▸ **EXERCISE PROMPT**
Retype the records that come next, word for word.

▸ **INPUT**
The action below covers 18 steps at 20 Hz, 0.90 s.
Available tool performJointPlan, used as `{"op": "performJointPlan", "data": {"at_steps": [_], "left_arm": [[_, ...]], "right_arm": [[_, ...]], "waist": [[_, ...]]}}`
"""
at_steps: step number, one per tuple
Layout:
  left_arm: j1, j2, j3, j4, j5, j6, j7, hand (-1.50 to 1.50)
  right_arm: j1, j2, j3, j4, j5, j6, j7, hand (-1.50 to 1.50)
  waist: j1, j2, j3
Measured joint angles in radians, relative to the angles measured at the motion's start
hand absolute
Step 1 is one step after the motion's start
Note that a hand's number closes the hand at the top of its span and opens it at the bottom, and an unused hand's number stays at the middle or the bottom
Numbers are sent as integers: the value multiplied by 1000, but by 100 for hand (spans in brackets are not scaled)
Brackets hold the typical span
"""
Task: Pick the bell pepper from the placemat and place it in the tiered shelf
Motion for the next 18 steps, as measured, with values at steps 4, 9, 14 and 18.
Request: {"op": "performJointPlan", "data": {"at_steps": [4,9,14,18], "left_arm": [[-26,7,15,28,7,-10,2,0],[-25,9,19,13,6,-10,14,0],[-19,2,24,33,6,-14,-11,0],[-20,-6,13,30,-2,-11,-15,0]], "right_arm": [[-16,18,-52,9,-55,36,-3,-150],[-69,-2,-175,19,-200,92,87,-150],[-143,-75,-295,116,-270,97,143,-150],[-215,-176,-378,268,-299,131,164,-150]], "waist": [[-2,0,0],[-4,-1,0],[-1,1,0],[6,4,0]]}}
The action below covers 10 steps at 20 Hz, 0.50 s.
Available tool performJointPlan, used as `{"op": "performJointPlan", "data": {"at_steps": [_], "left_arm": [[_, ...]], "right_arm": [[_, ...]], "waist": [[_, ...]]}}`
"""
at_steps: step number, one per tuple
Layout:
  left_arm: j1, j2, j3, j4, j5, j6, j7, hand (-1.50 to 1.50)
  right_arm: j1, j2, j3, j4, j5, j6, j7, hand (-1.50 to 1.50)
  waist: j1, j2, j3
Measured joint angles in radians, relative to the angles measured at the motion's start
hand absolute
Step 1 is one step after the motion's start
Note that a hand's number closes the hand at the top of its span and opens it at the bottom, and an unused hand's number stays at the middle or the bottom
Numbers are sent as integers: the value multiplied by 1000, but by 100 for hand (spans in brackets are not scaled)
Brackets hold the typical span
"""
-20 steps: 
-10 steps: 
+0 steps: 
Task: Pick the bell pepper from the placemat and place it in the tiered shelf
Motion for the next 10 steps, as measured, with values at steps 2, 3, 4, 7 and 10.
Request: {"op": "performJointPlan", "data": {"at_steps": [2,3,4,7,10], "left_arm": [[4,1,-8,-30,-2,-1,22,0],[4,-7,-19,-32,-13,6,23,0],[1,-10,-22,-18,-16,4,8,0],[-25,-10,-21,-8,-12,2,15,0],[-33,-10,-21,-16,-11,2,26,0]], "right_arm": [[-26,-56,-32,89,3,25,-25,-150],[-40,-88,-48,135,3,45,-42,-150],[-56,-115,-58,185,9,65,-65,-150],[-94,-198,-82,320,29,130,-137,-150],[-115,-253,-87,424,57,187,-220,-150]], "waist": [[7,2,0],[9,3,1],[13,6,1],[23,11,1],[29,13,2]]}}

▸ **RESULT**
The action below covers 18 steps at 20 Hz, 0.90 s.
Available tool performJointPlan, used as `{"op": "performJointPlan", "data": {"at_steps": [_], "left_arm": [[_, ...]], "right_arm": [[_, ...]], "waist": [[_, ...]]}}`
"""
at_steps: step number, one per tuple
Layout:
  left_arm: j1, j2, j3, j4, j5, j6, j7, hand (-1.50 to 1.50)
  right_arm: j1, j2, j3, j4, j5, j6, j7, hand (-1.50 to 1.50)
  waist: j1, j2, j3
Measured joint angles in radians, relative to the angles measured at the motion's start
hand absolute
Step 1 is one step after the motion's start
Note that a hand's number closes the hand at the top of its span and opens it at the bottom, and an unused hand's number stays at the middle or the bottom
Numbers are sent as integers: the value multiplied by 1000, but by 100 for hand (spans in brackets are not scaled)
Brackets hold the typical span
"""
Task: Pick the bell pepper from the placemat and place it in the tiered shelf
Motion for the next 18 steps, as measured, with values at steps 4, 9, 14 and 18.
Request: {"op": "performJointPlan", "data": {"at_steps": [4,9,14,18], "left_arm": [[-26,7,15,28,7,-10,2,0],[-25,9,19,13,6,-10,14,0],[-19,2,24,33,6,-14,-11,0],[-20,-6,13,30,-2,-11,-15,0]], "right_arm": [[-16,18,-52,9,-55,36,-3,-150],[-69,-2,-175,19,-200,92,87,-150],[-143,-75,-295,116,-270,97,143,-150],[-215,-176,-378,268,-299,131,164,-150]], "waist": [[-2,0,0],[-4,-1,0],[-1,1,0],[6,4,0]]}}
The action below covers 10 steps at 20 Hz, 0.50 s.
Available tool performJointPlan, used as `{"op": "performJointPlan", "data": {"at_steps": [_], "left_arm": [[_, ...]], "right_arm": [[_, ...]], "waist": [[_, ...]]}}`
"""
at_steps: step number, one per tuple
Layout:
  left_arm: j1, j2, j3, j4, j5, j6, j7, hand (-1.50 to 1.50)
  right_arm: j1, j2, j3, j4, j5, j6, j7, hand (-1.50 to 1.50)
  waist: j1, j2, j3
Measured joint angles in radians, relative to the angles measured at the motion's start
hand absolute
Step 1 is one step after the motion's start
Note that a hand's number closes the hand at the top of its span and opens it at the bottom, and an unused hand's number stays at the middle or the bottom
Numbers are sent as integers: the value multiplied by 1000, but by 100 for hand (spans in brackets are not scaled)
Brackets hold the typical span
"""
-20 steps: 
-10 steps: 
+0 steps: 
Task: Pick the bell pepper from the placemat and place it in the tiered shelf
Motion for the next 10 steps, as measured, with values at steps 2, 3, 4, 7 and 10.
Request: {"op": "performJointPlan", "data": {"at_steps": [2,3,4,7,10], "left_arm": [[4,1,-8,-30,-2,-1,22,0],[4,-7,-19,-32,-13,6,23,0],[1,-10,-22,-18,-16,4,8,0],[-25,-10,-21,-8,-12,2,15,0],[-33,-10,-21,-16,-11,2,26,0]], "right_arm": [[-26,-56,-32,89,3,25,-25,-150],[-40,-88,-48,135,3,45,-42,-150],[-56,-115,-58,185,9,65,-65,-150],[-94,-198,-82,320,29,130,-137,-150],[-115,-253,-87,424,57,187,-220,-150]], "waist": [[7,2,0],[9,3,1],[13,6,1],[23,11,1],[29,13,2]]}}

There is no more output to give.